During her time at Yale, Francke worked on another X-linked rare disease, Duchenne muscular dystrophy (DMD), which affects mostly boys, causing progressive muscular degeneration and weakness. In 1983, Hans Dieter Ochs, a pediatric immunologist in Seattle, came across a particularly perplexing case of a male patient who was diagnosed with four X-linked disorders, including DMD. Ochs sought out Francke, considered to be among the best cytogeneticists, those who study chromosomes, in the U.S. at the time, for help.
Francke’s lab used high-resolution chromosome banding and what were then novel complementary DNA (cDNA) probes on somatic-cell hybrids made with patients’ cells to identify the deletion on the short arm of the X chromosome responsible for all four conditions. Harvard School of Medicine researcher Louis Kunkel had been trying to identify the gene responsible for DMD since the early 1980s, and Francke’s study provided the material that allowed Kunkel’s lab, in 1986, to clone the gene responsible for the disease.
A window into rare diseases
In 1989, Francke moved to the Stanford University School of Medicine and delved deeper into rare-disease studies. In 1992, a pediatric endocrinologist presented Francke with 20 female patients from Ecuador who had a growth hormone deficiency called Laron syndrome. It is an autosomal recessive disorder, but the girls had normal levels of human growth hormone. It turned out that the mutation was in the growth hormone receptor gene but did not change the amino acid sequence. Francke discovered that the mutation creates a new splice site that causes a deletion of part of the protein.
In 1994, using positional cloning to systematically identify smaller and smaller DNA segments that likely contain the gene of interest, Jonathan Derry, a postdoc in Francke’s lab, and Ochs identified the gene responsible for Wiskott-Aldrich syndrome, an X-linked immunodeficiency. The gene, called WASP, encodes a molecule important for regulating platelet and lymphocyte functions, and was the 11th human gene to be cloned using positional cloning.
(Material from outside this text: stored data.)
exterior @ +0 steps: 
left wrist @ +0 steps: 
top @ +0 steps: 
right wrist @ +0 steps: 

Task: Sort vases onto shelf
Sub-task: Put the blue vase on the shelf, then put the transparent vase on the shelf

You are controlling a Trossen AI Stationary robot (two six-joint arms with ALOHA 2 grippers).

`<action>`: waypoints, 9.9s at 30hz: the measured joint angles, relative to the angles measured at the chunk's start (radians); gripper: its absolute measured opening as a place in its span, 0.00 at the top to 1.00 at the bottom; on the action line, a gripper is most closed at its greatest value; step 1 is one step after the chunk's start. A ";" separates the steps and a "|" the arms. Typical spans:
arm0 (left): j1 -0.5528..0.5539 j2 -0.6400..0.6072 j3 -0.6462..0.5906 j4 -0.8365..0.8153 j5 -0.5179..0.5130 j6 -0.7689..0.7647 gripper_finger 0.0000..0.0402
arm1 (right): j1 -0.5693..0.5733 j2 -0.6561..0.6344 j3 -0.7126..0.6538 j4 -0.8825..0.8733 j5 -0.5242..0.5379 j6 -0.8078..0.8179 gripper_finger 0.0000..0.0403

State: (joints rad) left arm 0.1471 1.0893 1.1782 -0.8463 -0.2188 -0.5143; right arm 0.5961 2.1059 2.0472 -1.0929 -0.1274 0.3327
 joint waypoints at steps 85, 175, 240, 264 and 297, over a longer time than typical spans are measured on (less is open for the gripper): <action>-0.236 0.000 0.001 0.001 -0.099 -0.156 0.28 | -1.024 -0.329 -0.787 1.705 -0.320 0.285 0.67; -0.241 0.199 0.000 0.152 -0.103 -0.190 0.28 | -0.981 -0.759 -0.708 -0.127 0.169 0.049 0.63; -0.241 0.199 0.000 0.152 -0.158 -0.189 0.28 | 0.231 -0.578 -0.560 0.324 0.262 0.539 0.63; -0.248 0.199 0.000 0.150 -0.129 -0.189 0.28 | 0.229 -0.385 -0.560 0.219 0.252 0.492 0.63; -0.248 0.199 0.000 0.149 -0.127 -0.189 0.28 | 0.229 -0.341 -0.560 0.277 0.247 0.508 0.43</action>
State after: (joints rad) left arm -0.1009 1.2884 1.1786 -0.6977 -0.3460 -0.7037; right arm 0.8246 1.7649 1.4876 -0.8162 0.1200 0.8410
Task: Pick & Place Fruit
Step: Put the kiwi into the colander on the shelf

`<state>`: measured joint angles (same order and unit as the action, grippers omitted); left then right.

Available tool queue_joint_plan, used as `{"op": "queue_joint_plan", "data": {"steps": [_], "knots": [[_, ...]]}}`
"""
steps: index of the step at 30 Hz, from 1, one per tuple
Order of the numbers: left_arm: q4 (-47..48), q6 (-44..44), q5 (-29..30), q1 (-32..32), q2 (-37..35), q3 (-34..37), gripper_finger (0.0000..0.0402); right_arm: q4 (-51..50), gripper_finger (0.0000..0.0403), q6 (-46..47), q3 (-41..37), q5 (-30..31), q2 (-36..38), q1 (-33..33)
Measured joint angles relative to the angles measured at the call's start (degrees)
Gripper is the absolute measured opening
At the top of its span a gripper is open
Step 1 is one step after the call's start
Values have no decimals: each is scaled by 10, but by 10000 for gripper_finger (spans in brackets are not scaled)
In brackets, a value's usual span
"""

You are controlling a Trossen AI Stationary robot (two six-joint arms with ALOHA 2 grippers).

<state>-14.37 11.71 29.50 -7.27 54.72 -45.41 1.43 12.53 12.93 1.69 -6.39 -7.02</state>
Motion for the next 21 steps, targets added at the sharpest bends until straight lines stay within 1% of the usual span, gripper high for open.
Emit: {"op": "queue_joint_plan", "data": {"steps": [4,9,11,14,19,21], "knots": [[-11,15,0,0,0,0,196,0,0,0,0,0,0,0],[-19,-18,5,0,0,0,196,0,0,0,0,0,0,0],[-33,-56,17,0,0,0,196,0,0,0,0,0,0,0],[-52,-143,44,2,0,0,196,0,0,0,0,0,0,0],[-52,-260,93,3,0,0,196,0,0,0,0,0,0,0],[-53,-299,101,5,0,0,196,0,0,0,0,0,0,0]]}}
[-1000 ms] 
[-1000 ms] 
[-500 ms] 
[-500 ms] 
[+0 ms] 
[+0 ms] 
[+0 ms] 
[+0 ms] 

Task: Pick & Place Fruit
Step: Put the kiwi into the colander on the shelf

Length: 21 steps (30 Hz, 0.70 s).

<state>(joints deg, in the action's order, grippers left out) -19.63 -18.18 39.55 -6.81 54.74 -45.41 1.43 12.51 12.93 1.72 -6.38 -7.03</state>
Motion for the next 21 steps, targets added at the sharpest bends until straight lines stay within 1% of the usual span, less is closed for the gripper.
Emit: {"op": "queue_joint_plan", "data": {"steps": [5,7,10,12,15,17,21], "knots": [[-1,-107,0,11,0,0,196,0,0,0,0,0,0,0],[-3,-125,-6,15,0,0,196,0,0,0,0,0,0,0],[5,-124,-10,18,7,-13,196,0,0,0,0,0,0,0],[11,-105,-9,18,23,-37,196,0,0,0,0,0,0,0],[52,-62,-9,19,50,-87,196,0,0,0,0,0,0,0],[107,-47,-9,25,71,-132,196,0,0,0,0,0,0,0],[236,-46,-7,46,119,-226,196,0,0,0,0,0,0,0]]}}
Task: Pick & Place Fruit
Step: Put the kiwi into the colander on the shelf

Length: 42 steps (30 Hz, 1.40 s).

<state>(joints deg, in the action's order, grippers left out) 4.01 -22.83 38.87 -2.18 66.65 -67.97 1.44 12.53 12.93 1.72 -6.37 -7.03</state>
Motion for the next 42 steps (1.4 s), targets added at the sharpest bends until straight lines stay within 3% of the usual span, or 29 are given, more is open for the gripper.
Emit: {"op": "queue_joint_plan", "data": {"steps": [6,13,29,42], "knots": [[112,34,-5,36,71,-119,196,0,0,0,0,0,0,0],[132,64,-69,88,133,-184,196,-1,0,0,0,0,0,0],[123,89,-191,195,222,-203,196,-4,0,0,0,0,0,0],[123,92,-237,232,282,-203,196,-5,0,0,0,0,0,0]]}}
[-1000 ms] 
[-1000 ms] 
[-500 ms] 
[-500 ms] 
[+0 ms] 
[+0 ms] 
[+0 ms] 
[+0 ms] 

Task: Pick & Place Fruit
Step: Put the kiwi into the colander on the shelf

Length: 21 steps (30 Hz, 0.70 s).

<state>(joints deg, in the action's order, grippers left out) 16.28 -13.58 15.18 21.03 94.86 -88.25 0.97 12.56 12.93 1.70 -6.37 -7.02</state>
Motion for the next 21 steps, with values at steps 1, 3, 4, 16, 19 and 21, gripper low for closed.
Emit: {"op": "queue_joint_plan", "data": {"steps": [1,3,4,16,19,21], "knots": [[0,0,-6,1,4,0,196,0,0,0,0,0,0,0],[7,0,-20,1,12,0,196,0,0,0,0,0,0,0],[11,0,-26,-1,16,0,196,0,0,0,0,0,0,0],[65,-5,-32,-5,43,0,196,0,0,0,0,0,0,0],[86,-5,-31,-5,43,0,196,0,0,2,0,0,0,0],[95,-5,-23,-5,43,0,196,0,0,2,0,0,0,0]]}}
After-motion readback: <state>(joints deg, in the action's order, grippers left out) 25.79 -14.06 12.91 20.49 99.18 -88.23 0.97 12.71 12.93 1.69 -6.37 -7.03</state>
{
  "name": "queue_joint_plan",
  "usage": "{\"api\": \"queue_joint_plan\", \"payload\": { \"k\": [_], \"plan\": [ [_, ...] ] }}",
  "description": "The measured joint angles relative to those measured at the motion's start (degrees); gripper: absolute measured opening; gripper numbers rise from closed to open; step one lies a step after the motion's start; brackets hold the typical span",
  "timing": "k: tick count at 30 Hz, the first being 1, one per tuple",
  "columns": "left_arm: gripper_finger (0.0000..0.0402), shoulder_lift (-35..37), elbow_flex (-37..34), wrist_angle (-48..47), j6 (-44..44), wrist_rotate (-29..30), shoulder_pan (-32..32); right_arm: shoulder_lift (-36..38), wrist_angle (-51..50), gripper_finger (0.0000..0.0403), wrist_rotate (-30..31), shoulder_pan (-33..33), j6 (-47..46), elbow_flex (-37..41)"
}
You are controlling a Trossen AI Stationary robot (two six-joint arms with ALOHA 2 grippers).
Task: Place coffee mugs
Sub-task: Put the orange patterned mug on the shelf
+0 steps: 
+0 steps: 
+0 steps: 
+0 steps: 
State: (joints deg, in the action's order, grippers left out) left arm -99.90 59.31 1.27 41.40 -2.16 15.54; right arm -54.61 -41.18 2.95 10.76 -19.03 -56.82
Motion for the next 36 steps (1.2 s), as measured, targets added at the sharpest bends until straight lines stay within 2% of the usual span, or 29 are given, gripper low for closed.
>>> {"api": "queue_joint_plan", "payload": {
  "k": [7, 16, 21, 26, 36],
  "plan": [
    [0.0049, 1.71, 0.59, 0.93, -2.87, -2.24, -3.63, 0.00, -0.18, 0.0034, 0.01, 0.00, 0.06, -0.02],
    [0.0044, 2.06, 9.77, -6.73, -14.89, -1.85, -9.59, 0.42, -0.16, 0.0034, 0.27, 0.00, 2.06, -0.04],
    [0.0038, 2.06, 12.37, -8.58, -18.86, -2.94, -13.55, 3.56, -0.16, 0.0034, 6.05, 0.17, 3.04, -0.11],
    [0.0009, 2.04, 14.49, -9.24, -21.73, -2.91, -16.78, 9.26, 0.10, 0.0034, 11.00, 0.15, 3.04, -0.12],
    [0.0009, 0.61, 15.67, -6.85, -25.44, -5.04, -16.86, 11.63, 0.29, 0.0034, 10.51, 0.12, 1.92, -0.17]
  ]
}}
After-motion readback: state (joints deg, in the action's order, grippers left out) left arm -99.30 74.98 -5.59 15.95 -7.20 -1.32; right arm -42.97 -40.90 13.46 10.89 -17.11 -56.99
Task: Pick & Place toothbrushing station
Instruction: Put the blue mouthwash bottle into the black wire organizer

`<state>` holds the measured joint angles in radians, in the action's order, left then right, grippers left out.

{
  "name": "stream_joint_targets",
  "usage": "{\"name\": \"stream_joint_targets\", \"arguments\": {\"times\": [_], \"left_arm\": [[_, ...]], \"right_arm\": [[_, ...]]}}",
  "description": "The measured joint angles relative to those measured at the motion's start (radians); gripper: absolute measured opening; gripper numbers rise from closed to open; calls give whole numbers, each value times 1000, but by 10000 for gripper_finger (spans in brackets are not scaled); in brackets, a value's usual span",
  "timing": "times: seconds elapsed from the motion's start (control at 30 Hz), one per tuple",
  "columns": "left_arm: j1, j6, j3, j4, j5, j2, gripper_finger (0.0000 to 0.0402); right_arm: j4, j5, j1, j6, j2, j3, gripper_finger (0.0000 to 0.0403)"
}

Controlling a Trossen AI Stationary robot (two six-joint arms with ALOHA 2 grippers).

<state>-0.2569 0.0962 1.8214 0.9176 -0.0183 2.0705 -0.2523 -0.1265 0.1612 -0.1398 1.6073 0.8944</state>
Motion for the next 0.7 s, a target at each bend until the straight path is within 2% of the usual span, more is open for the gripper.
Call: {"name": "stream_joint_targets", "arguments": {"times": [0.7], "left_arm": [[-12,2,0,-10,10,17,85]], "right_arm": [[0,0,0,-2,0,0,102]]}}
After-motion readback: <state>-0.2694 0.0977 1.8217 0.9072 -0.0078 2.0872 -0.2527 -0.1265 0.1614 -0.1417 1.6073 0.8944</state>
In the years before and since, Francke worked on many other rare diseases, including Williams-Beuren syndrome, which, among other symptoms, manifests in a lack of stranger anxiety. Francke also studied the X-linked Rett syndrome, which affects only females. She and colleagues found that the disorder is caused by mutations within the MECP2 gene, which encodes a protein that binds methyl CpGs on DNA. The autism-like disease results, Francke and colleagues determined, when certain mutations in MECP2 affect the ability of its protein to silence certain genes in neurons.
Francke collaborated with her second husband, Heinz Furthmayr, a biochemist at Stanford, to find and characterize the effects of gene mutations responsible for Marfan syndrome, a disease that weakens connective tissue.
Furthmayr, whom Francke met in Colorado while skiing and married in 1986, shared her passion for flight. After 25 years of flying, the couple decided to sell their plane and committed themselves to exploring the world outside of the cockpit. Furthmayr retired in 2005 and Francke decided to close her lab in 2010. But two years later, Francke was still working part-time at Stanford and part-time at 23andMe, a direct-to-consumer genomics company. In May 2012, when Furthmayr was on trek in Nepal, a trip Francke had decided not to join, he collapsed on the trail and died of a heart attack.
Francke now focuses on outpatient clinical genetics services and consulting for 23andMe. “I said from the beginning that people should have their genetic information if they want it, and I joined the company as a consultant to make sure that the information that is put out is accurate and up to date.”